In the beginning there were only nodes. Nodes all mined, miners were nodes. The white paper used the term nodes to mean miners. So when the consensus mechanism was described:

Satoshi said:
From: https://bitcoin.org/bitcoin.pdf

12. Conclusion

We have proposed a system for electronic transactions without relying on trust. We started with the usual framework of coins made from digital signatures, which provides strong control of ownership, but is incomplete without a way to prevent double-spending. To solve this, we proposed a peer-to-peer network using proof-of-work to record a public history of transactions that quickly becomes computationally impractical for an attacker to change if honest nodes control a majority of CPU power. The network is robust in its unstructured simplicity. Nodes work all at once with little coordination. They do not need to be identified, since messages are not routed to any particular place and only need to be delivered on a best effort basis. Nodes can leave and rejoin the network at will, accepting the proof-of-work chain as proof of what happened while they were gone. They vote with their CPU power, expressing their acceptance of valid blocks by working on extending them and rejecting invalid blocks by refusing to work on them. Any needed rules and incentives can be enforced with this consensus mechanism.
It was essentially saying that 51% of miners has the power to control the network.

This is international court of justice level resolution. (It's probably accepted that it should never come to this, because that would truly be a 'contentious' hard fork. Which explains ii) in the following)

Over time though a few things have happened that have moved people's understanding away from this:

i) nodes that do not mine, but only relay, have sprung up
ii) concessions have been made to try and reduce the likelihood of contentious (51%) HF, the idea of 75% or 95% majorities.

I think that combined this creates the false picture that some majority of non-mining nodes is a reflection of what 'consensus' is.

I'm curious to know if I have overlooked something, when I think that nodes (non-miners) have little to no power to actively prevent a HF.

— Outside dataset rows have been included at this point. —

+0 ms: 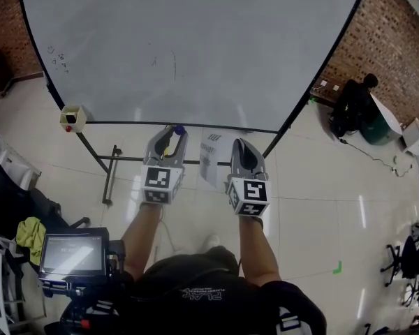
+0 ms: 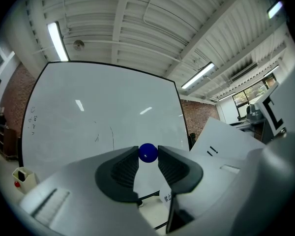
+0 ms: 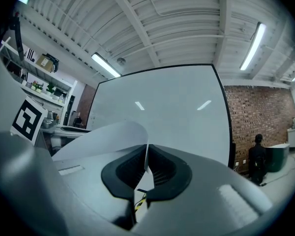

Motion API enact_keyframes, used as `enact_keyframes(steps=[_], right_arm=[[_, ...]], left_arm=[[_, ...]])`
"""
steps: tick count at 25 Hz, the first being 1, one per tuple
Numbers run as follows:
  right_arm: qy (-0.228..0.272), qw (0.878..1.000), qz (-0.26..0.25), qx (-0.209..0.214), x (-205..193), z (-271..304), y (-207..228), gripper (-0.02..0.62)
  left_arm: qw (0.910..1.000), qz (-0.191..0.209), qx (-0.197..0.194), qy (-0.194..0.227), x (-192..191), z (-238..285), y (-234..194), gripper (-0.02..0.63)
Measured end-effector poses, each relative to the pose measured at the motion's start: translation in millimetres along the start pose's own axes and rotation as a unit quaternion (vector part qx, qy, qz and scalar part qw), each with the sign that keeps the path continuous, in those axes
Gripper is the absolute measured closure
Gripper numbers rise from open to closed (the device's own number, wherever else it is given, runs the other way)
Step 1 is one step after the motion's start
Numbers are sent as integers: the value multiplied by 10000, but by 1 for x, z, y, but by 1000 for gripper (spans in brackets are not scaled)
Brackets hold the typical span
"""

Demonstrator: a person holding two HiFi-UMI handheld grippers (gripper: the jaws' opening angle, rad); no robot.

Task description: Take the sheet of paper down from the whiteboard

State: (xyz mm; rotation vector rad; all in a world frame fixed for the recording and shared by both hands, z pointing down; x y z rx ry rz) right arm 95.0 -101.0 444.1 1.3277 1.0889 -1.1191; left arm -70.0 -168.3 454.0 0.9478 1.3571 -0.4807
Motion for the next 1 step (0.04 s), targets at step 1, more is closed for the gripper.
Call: enact_keyframes(steps=[1], right_arm=[[19,10000,7,-8,1,-1,2,581]], left_arm=[[10000,12,4,6,1,1,1,483]])
Point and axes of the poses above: the fingertips, and each gripper's own axes: z forward along the fingers, y to its right, x out of its top, the point moved 2 cm from there along -z, backward along the fingers, and after that the axes turned 13 degrees about z, right-handed, at the moved point
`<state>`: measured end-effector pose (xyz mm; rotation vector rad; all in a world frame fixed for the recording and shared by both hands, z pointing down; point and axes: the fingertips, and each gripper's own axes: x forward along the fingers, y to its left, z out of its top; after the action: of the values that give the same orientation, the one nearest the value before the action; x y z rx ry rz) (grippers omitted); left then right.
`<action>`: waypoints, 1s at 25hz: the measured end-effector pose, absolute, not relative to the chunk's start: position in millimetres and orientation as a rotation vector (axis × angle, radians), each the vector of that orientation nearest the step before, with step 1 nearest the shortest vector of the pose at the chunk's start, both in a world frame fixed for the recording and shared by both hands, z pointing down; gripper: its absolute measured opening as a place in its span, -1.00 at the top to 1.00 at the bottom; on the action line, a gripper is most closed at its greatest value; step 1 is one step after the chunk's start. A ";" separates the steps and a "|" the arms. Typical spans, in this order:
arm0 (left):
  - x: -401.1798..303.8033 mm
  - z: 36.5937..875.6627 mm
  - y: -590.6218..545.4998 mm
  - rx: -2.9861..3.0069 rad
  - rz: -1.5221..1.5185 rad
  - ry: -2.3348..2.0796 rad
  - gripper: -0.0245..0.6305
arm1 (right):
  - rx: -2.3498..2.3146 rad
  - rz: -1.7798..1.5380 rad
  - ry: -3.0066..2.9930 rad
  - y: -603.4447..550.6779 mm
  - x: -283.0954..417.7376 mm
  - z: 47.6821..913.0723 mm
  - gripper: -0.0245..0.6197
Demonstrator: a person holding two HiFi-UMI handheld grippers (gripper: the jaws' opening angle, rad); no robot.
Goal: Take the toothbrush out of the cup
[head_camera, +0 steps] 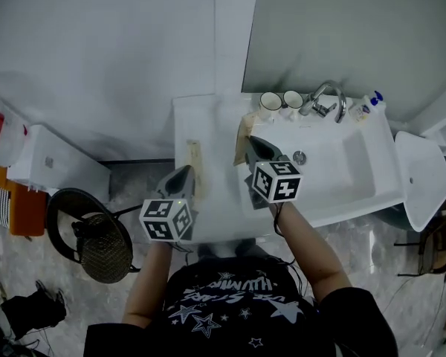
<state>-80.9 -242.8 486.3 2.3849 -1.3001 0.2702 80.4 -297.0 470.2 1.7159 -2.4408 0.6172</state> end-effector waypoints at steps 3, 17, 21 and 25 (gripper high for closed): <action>-90.5 490.6 -237.2 2.377 0.269 -1.293 0.86 | 1.688 0.720 -2.426 -288.3 63.1 485.9 0.84; -127.0 513.3 -220.5 2.368 0.332 -1.264 0.86 | 1.651 1.075 -2.229 -281.0 15.2 570.3 0.84; -133.5 519.6 -219.8 2.361 0.349 -1.250 0.86 | 1.704 1.120 -2.143 -289.9 16.0 589.0 0.84; -140.1 523.3 -221.8 2.360 0.359 -1.240 0.86 | 1.732 1.154 -2.065 -296.8 15.9 604.0 0.84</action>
<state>-140.1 -221.8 523.3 2.3596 -1.2396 0.3585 15.9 -296.8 604.0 1.7317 -2.0645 1.1539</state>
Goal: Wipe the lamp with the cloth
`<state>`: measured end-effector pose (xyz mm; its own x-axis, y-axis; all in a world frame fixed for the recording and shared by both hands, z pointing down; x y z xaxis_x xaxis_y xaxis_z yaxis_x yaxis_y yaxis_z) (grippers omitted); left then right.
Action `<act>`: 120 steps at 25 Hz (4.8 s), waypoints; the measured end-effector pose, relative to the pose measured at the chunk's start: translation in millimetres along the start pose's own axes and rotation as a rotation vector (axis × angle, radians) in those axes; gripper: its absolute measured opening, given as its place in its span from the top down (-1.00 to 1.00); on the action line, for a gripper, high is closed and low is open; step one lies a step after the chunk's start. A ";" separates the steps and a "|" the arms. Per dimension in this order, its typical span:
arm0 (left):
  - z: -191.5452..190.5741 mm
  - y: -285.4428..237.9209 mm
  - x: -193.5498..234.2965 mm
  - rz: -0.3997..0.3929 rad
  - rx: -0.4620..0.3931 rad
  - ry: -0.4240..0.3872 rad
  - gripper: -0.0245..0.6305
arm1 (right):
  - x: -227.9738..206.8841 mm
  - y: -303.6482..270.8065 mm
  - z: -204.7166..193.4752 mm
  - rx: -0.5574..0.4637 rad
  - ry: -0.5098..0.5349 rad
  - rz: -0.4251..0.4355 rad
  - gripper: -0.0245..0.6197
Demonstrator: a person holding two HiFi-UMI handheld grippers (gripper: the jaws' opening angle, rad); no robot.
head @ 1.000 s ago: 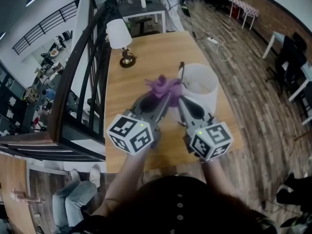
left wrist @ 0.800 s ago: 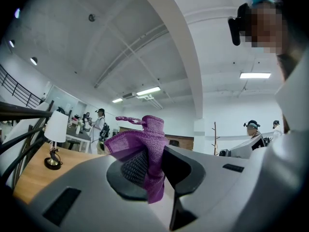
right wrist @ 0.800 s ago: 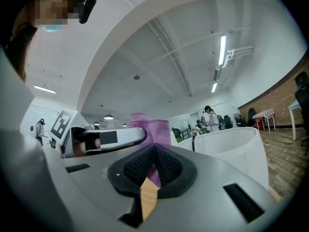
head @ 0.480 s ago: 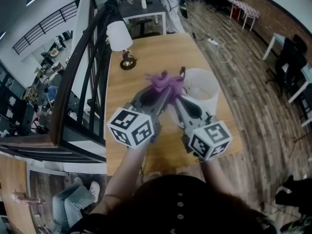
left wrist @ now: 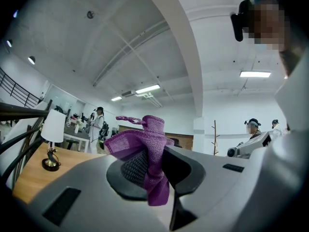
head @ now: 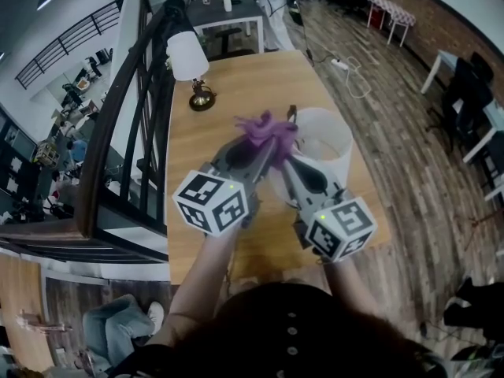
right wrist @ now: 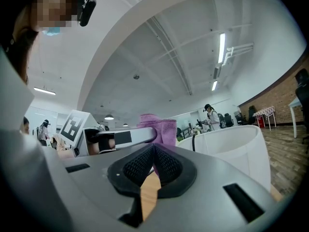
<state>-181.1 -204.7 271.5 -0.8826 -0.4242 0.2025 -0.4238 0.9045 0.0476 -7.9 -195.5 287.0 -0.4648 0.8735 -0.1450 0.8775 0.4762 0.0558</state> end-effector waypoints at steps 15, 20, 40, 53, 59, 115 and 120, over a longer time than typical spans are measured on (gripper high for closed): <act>-19.3 -2.6 7.5 -0.017 0.054 0.020 0.69 | 0.2 0.1 -7.5 0.012 -0.009 -0.004 0.89; -30.1 1.4 9.6 -0.006 0.084 0.034 0.69 | 0.8 1.5 -12.2 0.020 -0.017 -0.010 0.89; -87.9 25.0 6.0 0.056 0.203 0.090 0.69 | 9.8 15.7 -48.8 0.086 -0.095 -0.041 0.89; -125.9 38.6 -8.8 0.077 0.271 0.136 0.69 | 16.1 36.9 -67.3 0.128 -0.127 -0.056 0.89; -134.0 39.8 -15.0 0.082 0.288 0.153 0.69 | 12.7 47.9 -69.5 0.136 -0.137 -0.072 0.89; -22.9 3.0 -58.6 -0.139 0.018 0.042 0.69 | -6.8 51.2 1.2 -0.013 0.015 -0.104 0.89; -25.3 0.5 -60.3 -0.144 0.027 0.049 0.69 | -10.0 52.5 0.9 -0.003 0.008 -0.105 0.89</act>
<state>-123.0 -177.5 284.1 -0.8016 -0.5462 0.2431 -0.5513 0.8326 0.0532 42.8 -179.3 290.5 -0.5551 0.8195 -0.1426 0.8237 0.5654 0.0434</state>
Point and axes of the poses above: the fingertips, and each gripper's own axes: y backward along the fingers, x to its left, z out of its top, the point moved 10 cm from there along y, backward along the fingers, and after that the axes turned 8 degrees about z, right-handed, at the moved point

I understand these nodes can signal, and I understand that in the event of a HF these nodes can refuse to relay blocks. In the event that there are still at least some nodes (mining or not) that will propagate these otherwise ignored blocks, then it is purely hash rate that will affect which chain gets longer.

I would speculate that there would have to be an incredible supermajority of nodes against a HF that a majority hash rate has chose to pursue for it to have any significant effect.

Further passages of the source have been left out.